A Python package to parse UK postcodes from text. Useful in applications such as OCR and IDP.
pip install uk-postcodes-parsing
- Search and parse UK postcode from text/OCR results
- Extract parts of the postcode: incode, outcode etc.

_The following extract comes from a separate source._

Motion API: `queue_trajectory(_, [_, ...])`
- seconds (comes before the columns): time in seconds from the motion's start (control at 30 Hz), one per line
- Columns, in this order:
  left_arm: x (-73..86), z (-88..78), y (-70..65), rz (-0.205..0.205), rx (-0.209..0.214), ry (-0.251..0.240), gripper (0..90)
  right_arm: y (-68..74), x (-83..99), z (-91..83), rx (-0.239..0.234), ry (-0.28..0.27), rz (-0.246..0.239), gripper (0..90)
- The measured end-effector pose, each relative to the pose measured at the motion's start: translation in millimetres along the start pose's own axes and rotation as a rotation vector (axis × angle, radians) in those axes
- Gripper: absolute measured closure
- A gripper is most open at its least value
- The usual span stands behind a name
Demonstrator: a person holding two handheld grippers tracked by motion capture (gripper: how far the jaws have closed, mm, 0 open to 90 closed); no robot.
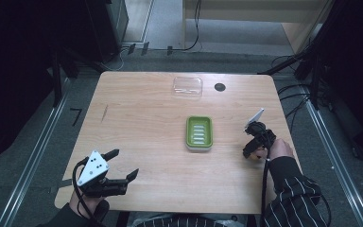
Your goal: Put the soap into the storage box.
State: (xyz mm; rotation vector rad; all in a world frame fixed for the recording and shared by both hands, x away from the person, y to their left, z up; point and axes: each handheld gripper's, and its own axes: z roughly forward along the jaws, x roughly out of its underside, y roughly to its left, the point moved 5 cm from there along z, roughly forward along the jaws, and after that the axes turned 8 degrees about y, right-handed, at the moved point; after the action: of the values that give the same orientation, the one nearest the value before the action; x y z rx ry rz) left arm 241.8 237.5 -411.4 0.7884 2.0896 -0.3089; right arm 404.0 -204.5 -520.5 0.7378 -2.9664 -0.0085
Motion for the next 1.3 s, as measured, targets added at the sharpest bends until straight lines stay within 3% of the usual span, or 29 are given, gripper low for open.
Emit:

- Fix common mistakes in UK postcode OCR
Postcode | .outcode | .incode | .area | .district | .subDistrict | .sector | .unit |
---|---|---|---|---|---|---|---|
AA9A 9AA | AA9A | 9AA | AA | AA9 | AA9A | AA9A 9 | AA |
A9A 9AA | A9A | 9AA | A | A9 | A9A | A9A 9 | AA |
A9 9AA | A9 | 9AA | A | A9 | None |
A9 9 | AA |
A99 9AA | A99 | 9AA | A | A99 | None |
A99 9 | AA |
AA9 9AA | AA9 | 9AA | AA | AA9 | None |
AA9 9 | AA |
AA99 9AA | AA99 | 9AA | AA | AA99 | None |
AA99 9 | AA |
- Utilities to validate postcode
- Updated to May 2023: Validate postcode against ~1.8M UK postcodes from the ONS Postcode Directory
- Parsing text to get a list of postcodes.
>>> from uk_postcodes_parsing import ukpostcode
>>> corpus = "this is a check to see if we can get post codes liek thia ec1r 1ub , and that e3 4ss. But also eh16 50y and ei412"
>>> postcodes = ukpostcode.parse_from_corpus(corpus)
INFO:uk-postcodes-parsing:Found 2 postcodes in corpus
>>> postcodes
[Postcode(is_in_ons_postcode_directory=True, fix_distance=0, original='ec1r 1ub', postcode='EC1R 1UB', incode='1UB', outcode='EC1R', area='EC', district='EC1', sub_district='EC1R', sector='EC1R 1', unit='UB'),
Postcode(is_in_ons_postcode_directory=True, fix_distance=0, original='e3 4ss', postcode='E3 4SS', incode='4SS', outcode='E3', area='E', district='E3', sub_district=None, sector='E3 4', unit='SS')]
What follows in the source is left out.